■ Instructions to follow
Once the line containing "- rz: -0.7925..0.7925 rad" is found in the entries below, reproduce it and every line after it, stopping at and including the line containing "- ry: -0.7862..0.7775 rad"; reproduce nothing else, and keep each line exact.

(Records excerpted from a collection)
____
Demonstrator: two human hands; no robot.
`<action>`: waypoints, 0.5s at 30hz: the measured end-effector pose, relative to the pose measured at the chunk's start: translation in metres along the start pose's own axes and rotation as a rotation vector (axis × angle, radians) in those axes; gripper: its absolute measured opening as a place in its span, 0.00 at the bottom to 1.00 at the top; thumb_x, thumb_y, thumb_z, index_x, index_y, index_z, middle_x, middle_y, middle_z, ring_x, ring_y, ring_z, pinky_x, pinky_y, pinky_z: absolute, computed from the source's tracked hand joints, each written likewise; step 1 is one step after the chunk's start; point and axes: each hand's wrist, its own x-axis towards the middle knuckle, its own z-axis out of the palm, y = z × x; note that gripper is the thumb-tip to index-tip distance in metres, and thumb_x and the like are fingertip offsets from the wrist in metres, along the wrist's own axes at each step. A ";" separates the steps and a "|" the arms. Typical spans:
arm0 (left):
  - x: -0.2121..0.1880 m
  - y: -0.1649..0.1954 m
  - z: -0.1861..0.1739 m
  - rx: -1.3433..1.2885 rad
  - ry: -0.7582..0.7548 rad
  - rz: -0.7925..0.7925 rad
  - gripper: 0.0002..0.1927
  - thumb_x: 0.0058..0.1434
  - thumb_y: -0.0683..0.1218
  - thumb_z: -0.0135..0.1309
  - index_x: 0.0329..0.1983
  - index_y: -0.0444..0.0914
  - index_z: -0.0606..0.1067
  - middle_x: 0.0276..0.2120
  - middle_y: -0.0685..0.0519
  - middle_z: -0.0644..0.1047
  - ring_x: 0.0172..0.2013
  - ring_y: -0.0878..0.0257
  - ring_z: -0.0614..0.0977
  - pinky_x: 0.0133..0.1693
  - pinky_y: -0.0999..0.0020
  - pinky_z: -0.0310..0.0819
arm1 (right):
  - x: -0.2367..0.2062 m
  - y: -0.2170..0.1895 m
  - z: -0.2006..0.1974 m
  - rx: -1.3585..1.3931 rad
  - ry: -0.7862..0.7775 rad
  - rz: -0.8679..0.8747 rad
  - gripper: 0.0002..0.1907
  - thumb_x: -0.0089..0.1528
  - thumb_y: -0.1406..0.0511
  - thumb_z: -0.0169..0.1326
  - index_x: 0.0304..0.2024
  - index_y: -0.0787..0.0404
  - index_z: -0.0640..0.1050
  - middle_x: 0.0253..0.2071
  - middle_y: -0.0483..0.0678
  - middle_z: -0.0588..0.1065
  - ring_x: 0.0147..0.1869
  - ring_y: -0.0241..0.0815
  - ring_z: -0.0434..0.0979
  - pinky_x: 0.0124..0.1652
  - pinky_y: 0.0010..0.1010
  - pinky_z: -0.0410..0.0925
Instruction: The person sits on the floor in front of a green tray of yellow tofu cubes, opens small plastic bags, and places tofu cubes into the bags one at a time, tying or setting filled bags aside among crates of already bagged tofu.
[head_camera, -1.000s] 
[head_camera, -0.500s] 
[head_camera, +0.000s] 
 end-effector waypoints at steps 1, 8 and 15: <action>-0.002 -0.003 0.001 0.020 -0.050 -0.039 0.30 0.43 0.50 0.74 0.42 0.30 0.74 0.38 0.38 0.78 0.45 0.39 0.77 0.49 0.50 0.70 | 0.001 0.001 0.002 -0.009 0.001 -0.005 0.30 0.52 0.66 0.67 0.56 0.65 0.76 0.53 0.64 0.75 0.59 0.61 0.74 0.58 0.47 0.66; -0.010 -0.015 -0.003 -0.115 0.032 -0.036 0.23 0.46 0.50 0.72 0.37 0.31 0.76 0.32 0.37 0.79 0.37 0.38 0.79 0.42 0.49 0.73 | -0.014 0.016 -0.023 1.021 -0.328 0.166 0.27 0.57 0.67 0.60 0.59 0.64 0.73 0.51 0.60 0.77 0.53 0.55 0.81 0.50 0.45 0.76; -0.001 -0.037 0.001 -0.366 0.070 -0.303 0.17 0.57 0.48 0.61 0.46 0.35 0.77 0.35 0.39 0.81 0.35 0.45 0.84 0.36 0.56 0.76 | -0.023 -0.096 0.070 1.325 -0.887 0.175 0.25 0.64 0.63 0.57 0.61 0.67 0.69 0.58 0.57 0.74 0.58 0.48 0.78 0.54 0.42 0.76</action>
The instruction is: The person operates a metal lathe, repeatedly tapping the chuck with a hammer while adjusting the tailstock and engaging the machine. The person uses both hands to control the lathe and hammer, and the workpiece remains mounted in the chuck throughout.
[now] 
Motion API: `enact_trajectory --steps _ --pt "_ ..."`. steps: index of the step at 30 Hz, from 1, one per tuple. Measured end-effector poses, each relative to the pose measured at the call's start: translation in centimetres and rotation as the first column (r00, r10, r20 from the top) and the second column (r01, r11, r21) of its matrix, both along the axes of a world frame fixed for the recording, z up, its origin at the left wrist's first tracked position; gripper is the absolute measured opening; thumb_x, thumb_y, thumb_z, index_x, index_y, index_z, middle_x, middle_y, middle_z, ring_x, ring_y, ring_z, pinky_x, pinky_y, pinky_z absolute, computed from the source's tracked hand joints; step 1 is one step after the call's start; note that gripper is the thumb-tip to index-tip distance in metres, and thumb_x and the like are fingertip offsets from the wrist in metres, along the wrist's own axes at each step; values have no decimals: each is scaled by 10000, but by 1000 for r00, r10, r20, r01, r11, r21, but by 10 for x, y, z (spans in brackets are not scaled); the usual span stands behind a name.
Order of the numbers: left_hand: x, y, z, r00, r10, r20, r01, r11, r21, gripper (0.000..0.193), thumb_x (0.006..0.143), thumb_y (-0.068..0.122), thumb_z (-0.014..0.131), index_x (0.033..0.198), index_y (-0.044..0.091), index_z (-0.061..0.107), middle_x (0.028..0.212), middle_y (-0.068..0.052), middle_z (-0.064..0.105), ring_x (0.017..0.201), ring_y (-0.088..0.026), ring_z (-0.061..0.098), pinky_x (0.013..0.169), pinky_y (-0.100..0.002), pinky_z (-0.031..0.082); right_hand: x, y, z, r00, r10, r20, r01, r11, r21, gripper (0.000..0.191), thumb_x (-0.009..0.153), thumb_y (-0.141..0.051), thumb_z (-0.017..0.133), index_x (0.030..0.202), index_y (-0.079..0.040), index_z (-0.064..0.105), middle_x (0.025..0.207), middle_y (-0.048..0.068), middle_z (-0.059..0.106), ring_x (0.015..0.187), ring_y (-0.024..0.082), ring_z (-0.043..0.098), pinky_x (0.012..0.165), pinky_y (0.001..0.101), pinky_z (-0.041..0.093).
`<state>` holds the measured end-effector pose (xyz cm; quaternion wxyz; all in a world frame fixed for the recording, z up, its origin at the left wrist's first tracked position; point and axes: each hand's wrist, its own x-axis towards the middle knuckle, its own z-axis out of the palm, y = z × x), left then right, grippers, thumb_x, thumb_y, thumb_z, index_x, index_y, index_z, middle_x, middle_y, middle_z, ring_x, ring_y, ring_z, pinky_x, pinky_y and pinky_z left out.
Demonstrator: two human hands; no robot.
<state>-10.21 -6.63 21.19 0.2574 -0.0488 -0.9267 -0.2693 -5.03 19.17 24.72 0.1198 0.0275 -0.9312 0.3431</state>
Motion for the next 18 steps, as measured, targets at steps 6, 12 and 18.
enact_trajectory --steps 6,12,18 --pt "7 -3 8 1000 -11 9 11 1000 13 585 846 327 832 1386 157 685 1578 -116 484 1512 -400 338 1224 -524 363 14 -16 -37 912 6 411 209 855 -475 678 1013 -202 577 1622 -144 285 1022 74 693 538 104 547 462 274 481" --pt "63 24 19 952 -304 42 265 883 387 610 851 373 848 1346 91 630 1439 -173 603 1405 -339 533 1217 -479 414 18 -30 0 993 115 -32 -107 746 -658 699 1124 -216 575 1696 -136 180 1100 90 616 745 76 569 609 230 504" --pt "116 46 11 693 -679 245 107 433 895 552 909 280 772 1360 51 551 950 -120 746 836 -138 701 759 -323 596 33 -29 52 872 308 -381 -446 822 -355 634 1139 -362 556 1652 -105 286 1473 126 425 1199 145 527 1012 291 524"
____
■ Exercise solution
  - rz: -0.7925..0.7925 rad
  - gripper: 0.0002..0.1927
  - thumb_x: 0.0058..0.1434
  - thumb_y: -0.0683..0.1218
  - thumb_z: -0.0135..0.1309
  - index_x: 0.0329..0.1983
  - index_y: -0.0444..0.0914
  - index_z: -0.0606..0.1067
  - middle_x: 0.0276..0.2120
  - middle_y: -0.0685..0.0519
  - middle_z: -0.0644..0.1047
  - ring_x: 0.0172..0.2013
  - ring_y: -0.0878..0.0257
  - ring_z: -0.0614..0.0977
  - pinky_x: 0.0133..0.1693
  - pinky_y: -0.0999..0.0020
  - pinky_z: -0.0310..0.0819
arm1 (right):
  - x: -0.2367..0.2062 m
  - y: -0.2170..0.1895 m
  - z: -0.2006..0.1974 m
  - rx: -1.3585..1.3931 rad
  - ry: -0.7862..0.7775 rad

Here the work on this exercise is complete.